Существует большой корпус комментариев на современное духовное состояние, и всеми ими полагается, что опыт сомнения, морального релятивизма и т. д. является однозначно современным. Я привел всего несколько показательных образцов, но более исчерпывающий и систематический обзор этой литературы лишь подтвердил бы центральную важность образного ряда, которым сопоставляются история культуры и цикл жизни отдельного человека. Вслед за Крат-чем мы могли бы назвать причудливым измышлением эту умственную привычку подчеркивать нашу разочарованность в противопоставление невинности наших предков, но нам тем не менее следует учесть то, что она проистекает из какого угодно, но только не причудливого, импульса, ведущего к весьма серьезным последствиям, не самое последнее из которых — препятствование пониманию жизненно важных вещей.
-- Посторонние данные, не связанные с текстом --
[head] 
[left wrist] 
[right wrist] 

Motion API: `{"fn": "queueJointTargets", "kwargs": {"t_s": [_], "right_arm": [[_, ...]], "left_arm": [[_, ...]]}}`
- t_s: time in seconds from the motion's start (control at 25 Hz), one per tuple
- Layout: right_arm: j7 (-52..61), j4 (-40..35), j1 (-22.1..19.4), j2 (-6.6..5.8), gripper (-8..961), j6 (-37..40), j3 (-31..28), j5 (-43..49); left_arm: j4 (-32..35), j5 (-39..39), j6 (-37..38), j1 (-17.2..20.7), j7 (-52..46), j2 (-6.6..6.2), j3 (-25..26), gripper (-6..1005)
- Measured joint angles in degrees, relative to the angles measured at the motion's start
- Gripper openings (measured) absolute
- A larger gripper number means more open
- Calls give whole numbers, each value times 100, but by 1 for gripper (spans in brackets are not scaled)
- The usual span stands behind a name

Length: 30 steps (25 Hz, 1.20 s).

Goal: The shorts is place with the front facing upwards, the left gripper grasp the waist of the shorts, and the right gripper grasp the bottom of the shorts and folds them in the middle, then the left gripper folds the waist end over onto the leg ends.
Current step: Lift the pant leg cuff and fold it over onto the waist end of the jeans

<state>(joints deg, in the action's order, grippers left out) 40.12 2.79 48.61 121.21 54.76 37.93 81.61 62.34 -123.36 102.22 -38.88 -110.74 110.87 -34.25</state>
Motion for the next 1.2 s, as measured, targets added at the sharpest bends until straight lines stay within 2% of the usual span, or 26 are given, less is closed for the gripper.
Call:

В ней сказывается предрасположенность к прочтению истории или как трагедии утраты иллюзий, или как прогресса критического разума. Я говорю "или – или", но, конечно, эти два варианта исторического мифа модернизма тесно связаны; по правде говоря, они симбиотически взаимозависимы друг от друга. Полагается, что прогресс критического разума как раз и ведет к утрате иллюзий. Разочарованность представляет собой цену прогресса. Ностальгия и понятие прогресса, как я доказывал в Истинном и единственном рае, идут рука об руку. Предположение, что наша собственная цивилизация достигла уровня сложности, не имеющего себе равных, порождает ностальгическую тоску по минувшей простоте. С этой точки зрения, отношение прошлого к настоящему определяется прежде всего контрастом между простотой и изощренностью.